[What to do]
Output must match the records, character for character.

[Information shown]
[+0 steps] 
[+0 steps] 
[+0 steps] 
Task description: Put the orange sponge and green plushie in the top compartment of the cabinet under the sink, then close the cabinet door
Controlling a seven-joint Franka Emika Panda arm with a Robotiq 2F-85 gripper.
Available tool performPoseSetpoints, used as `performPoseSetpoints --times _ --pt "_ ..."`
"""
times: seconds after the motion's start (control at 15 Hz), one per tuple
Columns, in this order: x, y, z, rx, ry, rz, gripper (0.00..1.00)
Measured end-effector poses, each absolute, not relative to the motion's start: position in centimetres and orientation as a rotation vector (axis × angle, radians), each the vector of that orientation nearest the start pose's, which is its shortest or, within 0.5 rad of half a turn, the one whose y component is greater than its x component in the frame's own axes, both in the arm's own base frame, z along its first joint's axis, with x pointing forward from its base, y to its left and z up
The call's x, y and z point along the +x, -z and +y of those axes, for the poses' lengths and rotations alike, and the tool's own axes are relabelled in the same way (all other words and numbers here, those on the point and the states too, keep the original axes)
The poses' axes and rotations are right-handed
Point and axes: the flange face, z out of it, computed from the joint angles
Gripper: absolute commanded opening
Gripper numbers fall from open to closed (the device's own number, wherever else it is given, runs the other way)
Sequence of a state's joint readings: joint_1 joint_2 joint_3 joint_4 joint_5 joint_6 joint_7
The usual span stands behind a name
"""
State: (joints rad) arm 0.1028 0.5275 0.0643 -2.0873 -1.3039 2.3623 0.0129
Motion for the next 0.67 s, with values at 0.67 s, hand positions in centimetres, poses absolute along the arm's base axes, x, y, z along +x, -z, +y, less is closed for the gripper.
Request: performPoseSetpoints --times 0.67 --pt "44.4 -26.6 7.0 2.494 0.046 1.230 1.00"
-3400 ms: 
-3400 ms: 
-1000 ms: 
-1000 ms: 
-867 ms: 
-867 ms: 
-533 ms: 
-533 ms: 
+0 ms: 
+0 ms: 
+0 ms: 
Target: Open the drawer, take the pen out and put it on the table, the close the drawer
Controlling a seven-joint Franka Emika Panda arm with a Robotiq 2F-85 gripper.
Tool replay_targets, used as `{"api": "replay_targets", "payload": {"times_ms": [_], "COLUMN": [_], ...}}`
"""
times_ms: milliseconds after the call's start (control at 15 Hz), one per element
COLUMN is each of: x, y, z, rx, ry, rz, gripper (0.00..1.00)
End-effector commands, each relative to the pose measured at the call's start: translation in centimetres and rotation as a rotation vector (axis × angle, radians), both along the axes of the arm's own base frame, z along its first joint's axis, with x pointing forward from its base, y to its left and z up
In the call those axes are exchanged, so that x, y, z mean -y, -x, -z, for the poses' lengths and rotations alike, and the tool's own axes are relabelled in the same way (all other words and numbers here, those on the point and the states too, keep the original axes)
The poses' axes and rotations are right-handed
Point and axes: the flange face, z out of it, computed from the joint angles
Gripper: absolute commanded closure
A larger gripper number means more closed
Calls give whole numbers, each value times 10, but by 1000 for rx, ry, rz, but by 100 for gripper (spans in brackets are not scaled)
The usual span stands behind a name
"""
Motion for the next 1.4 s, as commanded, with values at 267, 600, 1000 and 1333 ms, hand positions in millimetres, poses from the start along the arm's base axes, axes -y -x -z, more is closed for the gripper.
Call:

[Result of this exercise]
[+0 steps] 
[+0 steps] 
[+0 steps] 
Task description: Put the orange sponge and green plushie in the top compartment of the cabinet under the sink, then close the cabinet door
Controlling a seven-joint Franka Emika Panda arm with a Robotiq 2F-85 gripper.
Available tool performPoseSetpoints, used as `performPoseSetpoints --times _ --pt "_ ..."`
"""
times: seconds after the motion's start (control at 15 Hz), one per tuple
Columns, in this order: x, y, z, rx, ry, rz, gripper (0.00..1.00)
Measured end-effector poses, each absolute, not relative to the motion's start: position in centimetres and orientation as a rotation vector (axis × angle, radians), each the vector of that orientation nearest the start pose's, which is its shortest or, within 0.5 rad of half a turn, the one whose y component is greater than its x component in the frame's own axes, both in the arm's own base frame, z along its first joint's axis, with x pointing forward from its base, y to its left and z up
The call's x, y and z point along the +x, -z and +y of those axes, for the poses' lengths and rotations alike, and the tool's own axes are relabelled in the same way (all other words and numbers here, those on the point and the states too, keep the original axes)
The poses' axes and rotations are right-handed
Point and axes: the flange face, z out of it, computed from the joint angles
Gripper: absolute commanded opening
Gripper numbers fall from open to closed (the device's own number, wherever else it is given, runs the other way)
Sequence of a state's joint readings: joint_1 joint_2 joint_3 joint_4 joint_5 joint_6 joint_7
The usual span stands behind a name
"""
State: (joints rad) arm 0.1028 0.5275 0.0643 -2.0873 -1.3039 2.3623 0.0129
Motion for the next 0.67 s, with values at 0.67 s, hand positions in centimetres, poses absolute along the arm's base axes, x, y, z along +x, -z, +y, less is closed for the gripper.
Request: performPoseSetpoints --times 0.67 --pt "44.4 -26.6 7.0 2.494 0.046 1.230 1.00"
-3400 ms: 
-3400 ms: 
-1000 ms: 
-1000 ms: 
-867 ms: 
-867 ms: 
-533 ms: 
-533 ms: 
+0 ms: 
+0 ms: 
+0 ms: 
Target: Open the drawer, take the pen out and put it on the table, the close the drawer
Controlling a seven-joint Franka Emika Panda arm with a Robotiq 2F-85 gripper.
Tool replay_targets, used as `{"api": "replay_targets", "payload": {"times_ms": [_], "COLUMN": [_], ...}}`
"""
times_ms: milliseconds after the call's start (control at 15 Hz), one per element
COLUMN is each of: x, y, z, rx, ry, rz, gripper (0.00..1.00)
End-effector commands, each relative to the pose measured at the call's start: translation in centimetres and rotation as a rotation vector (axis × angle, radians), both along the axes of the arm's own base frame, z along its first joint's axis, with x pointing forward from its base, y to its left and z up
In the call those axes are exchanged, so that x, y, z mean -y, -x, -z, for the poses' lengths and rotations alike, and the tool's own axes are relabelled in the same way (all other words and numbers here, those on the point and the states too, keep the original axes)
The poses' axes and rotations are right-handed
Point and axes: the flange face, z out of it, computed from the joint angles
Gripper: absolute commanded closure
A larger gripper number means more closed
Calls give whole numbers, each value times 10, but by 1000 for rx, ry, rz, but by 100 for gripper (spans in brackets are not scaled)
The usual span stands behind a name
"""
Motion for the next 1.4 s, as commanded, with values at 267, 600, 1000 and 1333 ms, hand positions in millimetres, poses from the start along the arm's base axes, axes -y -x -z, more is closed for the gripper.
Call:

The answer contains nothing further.